Task instructions
Please reproduce the listing verbatim, without its images.

Source data
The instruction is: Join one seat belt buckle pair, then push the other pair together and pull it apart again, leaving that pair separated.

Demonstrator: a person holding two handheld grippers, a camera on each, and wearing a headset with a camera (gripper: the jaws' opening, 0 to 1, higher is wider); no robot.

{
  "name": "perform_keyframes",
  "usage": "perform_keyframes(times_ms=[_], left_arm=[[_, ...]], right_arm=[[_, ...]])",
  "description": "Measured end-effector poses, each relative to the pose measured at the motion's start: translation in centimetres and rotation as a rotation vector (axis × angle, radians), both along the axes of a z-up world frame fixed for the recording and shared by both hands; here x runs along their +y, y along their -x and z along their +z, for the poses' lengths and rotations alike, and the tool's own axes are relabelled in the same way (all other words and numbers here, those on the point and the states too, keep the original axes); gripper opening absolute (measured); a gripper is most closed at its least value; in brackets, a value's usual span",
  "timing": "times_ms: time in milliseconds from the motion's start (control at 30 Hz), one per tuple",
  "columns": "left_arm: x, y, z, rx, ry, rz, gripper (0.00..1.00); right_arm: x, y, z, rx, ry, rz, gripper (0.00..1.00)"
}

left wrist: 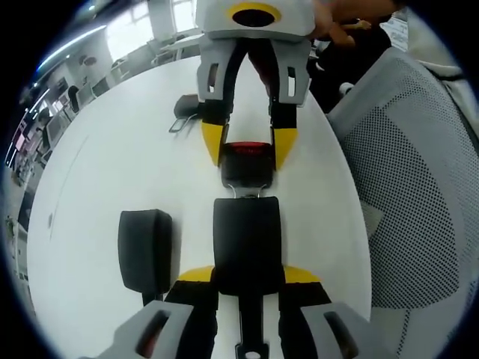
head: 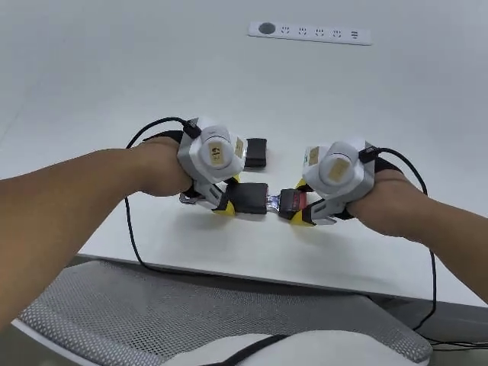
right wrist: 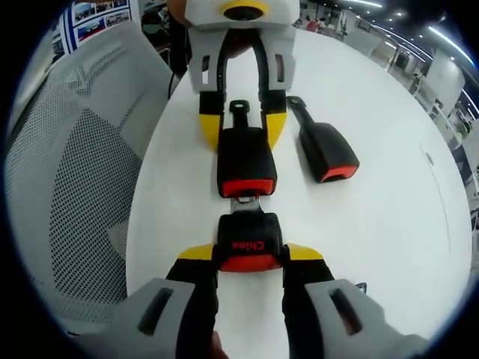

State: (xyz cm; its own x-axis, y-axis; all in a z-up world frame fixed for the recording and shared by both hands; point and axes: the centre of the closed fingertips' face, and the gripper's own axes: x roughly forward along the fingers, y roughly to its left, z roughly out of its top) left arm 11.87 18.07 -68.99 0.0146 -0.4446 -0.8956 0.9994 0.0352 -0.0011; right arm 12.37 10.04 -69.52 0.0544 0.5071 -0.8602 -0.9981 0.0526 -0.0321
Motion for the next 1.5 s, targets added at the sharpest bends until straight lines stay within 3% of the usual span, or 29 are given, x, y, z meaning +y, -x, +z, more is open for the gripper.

Solution to this problem
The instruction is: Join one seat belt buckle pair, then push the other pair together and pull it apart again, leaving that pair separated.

Demonstrator: a person holding two handheld grippers, a camera on each, and wearing a headset with a camera (gripper: the jaws' opening, 0 to 1, higher is wider); no robot.

{
  "name": "perform_keyframes",
  "usage": "perform_keyframes(times_ms=[_], left_arm=[[_, ...]], right_arm=[[_, ...]])",
  "description": "Measured end-effector poses, each relative to the pose measured at the motion's start: translation in centimetres and rotation as a rotation vector (axis × angle, radians), both along the axes of a z-up world frame fixed for the recording and shared by both hands; here x runs along their +y, y along their -x and z along their +z, for the poses' lengths and rotations alike, and the tool's own axes are relabelled in the same way (all other words and numbers here, those on the point and the states too, keep the original axes); gripper opening absolute (measured); a gripper is most closed at its least value; in brackets, a value's usual span",
  "timing": "times_ms: time in milliseconds from the motion's start (control at 30 Hz), one per tuple",
  "columns": "left_arm: x, y, z, rx, ry, rz, gripper (0.00..1.00); right_arm: x, y, z, rx, ry, rz, gripper (0.00..1.00)"
}

left wrist: 
head: 
right wrist: 

State: (xyz cm; its own x-axis, y-axis; all in a z-up world frame fixed for the recording and shared by both hands; point and axes: the centre of the closed fingertips' face, and the gripper's own axes: x roughly forward along the fingers, y roughly to its left, z roughly out of its top) left arm 11.87 18.07 -68.99 0.0146 -0.4446 -0.8956 0.9994 0.0352 -0.0011; right arm 12.37 10.04 -69.52 0.0544 0.5071 -0.8602 -0.9981 0.0526 -0.0321
Motion for the next 1.5 s, targets added at the sharpest bends until straight lines stay within 3% of the usual span, or 29 are given, x, y, z meaning +y, -x, +z, more is open for the gripper.

No more output remains.